L’Occident, pour citer le Roi Lézard, est le meilleur. Dans les années qui se sont écoulées depuis que Jim Morrison a mis en pratique ce peu de dynamisme, la synecdoque entre quelques centaines de kilomètres de la côte californienne et l’ensemble de notre civilisation hégémonique n’a fait que devenir plus sombre. Heureusement, ce même complexe d’énergie, de spectacle et de violence, très médiatisé, offre un modèle pratique pour traiter les développements en cours sur ses frontières politiques, esthétiques et psychiques : à juste titre, l’Occident.
vertige, le sixième album studio de Wand, est sans aucun doute un western, quoique dans un style contemporain.
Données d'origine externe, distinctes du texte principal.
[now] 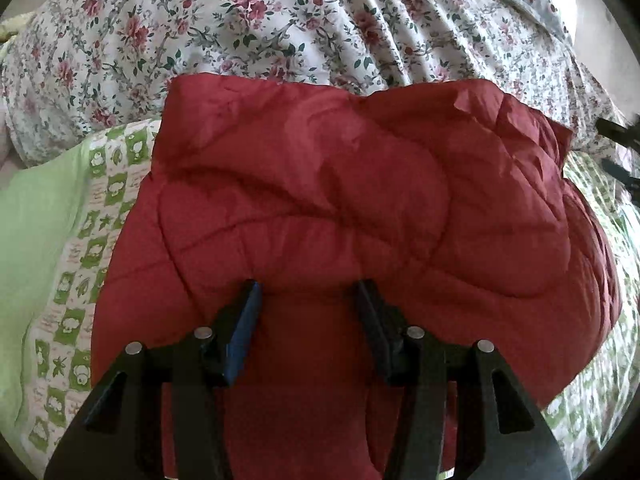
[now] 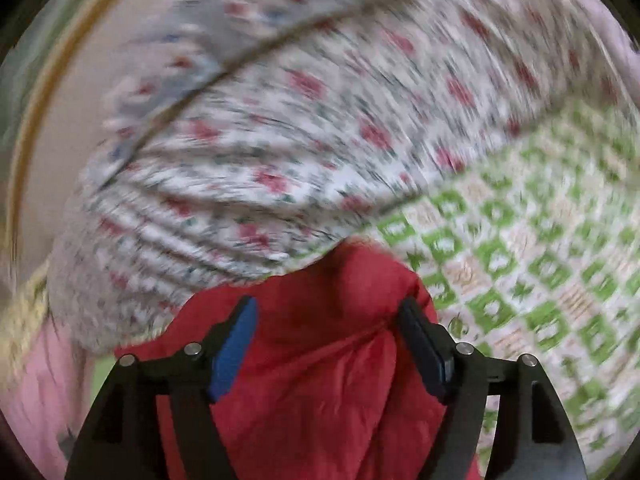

À l'image des interprétations cinématographiques de Monte Hellman et Jim Jarmusch, c'est une méditation sur les frontières intérieures, où les frontières se resserrent, les identités changent et les cartes deviennent vierges. Il était une fois le quatuor de Los Angeles excellait dans la musique adaptée à la tournée de Mulholland Drive sur les produits chimiques de recherche. vertige, en revanche, bat sa retraite vagabonde dans le désert – dans un Llano del Rio ou un Spahn Ranch de l'esprit. Ses plaisirs sont donc furtifs et indirects, se dispersant comme des reptiles sur une pierre renversée.
Au coeur de vertige n'est pas tant un récit qu'un guide fugitif à travers le cycle final fracturé de la vie. Sorti d'une brume de texture de guitare électrique, l'ouverture « Hangman » mélange le mandala mid-tempo qui soutiendra une grande partie de l'album. La voix du leader Cory Hanson est sombre, choquée ; le conte est une esquisse sans sujet ni objet fixe. « Quelqu'un essaie de disparaître/Je suppose que je vais le découvrir/Je te verrai ici demain/Je vais être laissé de côté… » Un rêve avant de mourir ou le souvenir d'un jeu de devinettes au tableau ? Le bourreau exécute sa sentence, mais il nous facilite également le chemin. Dans l'apaisement de cette fièvre boueuse, la longue coda « Curtain Call » suggère l'ascension d'une âme, sa destination encore incertaine.
vertige, lui aussi, émerge d’un moment d’incertitude pour le groupe. Une interruption d'enregistrement de quatre ans a vu les départs de la claviériste Sofia Arreguin et du bassiste fondateur Lee Landey. Hanson, entre-temps, a décroché deux formidables albums solo (enregistrés avec l'aide du guitariste de Wand Robbie Cody et du nouveau bassiste Evan Backer) dont le mélange énergique de folk, de power pop et de rock progressif menaçait par intermittence d'éclipser l'événement principal. Toujours résilient, Wand a consciencieusement réorganisé son son, créant des chansons qui semblent plutôt extraites du genre d'improvisations post-rock cosmiques dévoilées pour la première fois sur l'album live de 2022. Araignées sous la pluie. Le résultat est une sorte de deuxième début, un acte de définition de soi en négatif, à la fois une installation et un cisaillement.
Fini le rebond vertigineux et lysergique de leur matériel passé ; au lieu de cela, le batteur Evan Burrows crée une base spacieuse et continue où les mélodies s'élèvent au fil de la répétition et où les détails riches (avec les arrangements de cordes et de vents gracieuseté de Backer) glissent et nagent. Les membres de Wand seraient probablement les premiers à reconnaître qu’il s’agit d’une initiative ambitieuse – quelque chose qui s’apparente à la tabula rasa de Pygmalion ou Esprit d'Éden, un ensemble de parties métamorphiques – et donc non sans embûches. La moitié arrière scintillante et incantatoire de « JJ » doit encore surmonter un décollage quelque peu brouillon. Ailleurs, les atmosphères peuvent persister indistinctement ; enfin, vous manquez le personnage espiègle de Hanson et les films de monstres du vieux groupe.